No fracture! Right quadriceps got hammered, though, and the pain is excruciating.

Off we go to rehab, work through the pain, visit the orthopaedic for an exam. Four days on crutches. Tyler is working out within a week, and is dressed --and ready-- for the first game of the season.

Game One will be played one day short of one year since Tyler's shoulder was wrecked. A year away from his passion. A year of working through it. A year of rehab sessions. A year of gritting his teeth and pretending it's not painful. A year of getting ready. I hope they'll get him some action early to get him back on the horse. He expects to be starting at receiver, as well as returning kickoffs and returning punts. He heads off to the game obviously pumped up.

Game One comes and goes. Tyler doesn't start, in fact he never touches the ball as his team blows out an inferior opponent. For reasons unknown, unexplained and not uncomprehended, in the last couple of days prior to Game One, Tyler felt he had fallen into disfavor with the two coaches who governed his part of the football world.

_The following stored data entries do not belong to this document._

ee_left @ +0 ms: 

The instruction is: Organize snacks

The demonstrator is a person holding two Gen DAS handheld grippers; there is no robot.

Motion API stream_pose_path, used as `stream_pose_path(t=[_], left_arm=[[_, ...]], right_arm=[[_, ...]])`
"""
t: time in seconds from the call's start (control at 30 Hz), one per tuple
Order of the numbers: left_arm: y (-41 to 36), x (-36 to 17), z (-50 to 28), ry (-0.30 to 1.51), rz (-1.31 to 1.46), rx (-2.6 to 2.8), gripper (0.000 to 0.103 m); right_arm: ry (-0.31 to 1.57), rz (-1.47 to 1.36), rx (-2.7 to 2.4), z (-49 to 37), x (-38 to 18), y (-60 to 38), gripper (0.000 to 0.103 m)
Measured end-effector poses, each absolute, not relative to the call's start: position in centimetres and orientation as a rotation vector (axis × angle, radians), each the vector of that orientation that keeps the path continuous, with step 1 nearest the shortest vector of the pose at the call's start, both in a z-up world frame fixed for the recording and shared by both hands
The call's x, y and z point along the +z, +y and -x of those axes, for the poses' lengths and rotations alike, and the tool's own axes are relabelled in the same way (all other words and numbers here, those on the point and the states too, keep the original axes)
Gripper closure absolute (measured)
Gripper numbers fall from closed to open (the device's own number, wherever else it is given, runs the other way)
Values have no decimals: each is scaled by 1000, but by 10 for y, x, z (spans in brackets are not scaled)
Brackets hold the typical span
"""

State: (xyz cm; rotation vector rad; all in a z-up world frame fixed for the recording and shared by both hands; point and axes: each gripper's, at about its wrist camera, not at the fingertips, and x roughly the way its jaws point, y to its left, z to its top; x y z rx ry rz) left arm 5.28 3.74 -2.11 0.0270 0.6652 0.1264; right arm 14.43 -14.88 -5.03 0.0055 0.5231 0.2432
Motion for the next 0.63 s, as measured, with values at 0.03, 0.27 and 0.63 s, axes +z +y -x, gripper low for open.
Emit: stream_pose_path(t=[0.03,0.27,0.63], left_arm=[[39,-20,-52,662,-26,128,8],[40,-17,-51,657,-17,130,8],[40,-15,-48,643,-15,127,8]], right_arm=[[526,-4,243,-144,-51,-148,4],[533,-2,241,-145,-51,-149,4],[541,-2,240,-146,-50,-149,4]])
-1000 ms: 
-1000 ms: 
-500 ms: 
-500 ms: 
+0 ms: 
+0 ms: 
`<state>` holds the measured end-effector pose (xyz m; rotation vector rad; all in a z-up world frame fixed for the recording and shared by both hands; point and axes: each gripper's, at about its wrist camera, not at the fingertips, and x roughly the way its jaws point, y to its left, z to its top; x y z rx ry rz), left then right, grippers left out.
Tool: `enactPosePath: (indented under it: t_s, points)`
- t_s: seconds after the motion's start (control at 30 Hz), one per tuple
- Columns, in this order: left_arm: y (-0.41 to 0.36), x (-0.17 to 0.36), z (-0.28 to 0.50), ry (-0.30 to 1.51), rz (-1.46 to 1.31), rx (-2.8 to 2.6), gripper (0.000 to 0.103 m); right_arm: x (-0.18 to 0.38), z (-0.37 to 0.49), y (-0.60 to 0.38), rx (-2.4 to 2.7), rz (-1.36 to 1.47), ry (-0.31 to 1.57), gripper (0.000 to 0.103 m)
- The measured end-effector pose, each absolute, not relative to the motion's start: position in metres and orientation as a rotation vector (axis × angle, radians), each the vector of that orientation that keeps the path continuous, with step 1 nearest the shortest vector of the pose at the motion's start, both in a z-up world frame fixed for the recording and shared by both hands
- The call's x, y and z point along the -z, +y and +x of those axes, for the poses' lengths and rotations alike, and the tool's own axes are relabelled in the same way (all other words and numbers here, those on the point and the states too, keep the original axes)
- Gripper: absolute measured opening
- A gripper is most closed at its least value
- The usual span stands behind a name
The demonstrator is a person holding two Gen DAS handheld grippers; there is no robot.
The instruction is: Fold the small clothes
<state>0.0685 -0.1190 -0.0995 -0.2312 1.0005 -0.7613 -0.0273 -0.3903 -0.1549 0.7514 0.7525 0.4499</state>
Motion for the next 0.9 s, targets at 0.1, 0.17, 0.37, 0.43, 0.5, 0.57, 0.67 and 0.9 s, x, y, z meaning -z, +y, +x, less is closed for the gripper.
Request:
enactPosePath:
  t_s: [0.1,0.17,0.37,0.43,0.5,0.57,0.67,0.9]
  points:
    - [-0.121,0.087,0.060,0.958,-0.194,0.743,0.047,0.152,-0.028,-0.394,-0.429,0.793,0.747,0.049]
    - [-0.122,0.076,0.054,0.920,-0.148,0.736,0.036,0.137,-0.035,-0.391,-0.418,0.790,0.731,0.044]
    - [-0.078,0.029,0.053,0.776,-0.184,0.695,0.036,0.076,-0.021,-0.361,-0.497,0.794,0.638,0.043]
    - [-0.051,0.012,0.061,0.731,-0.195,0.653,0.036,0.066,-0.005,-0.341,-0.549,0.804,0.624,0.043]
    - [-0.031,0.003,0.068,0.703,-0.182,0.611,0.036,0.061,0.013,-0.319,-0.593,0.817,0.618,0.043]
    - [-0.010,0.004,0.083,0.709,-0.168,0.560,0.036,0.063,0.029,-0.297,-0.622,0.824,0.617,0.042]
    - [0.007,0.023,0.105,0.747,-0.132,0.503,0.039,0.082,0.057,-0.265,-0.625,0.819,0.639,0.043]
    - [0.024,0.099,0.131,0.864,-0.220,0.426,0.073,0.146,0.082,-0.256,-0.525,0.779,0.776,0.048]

I'll work through it, Dad.

Game Two, this past Friday night, found the team taking a long bus ride, traveling two and a half hours west to Sterling, Illinois. Tyler finally got to play some, had a nice kickoff return and a pass reception in another win. At the conclusion of the game, around 10:15 Friday night, in the end zone at Sterling High, the players were notified that some of them would be playing in a JV game --starting at 9:00 the next morning, in a pointless game, at home, a hundred miles away-- and others would be watching game films.

On the long, long bus ride home from Sterling, Tyler was told that he'd be playing.

Tyler came straight home when the bus arrived at his school. He woke his mother and I to let us know he was home safely. I looked at the clock on the nightstand. It was 1:45 a.m. Tyler showered and packed his gear for the next morning before going to bed around 2:30.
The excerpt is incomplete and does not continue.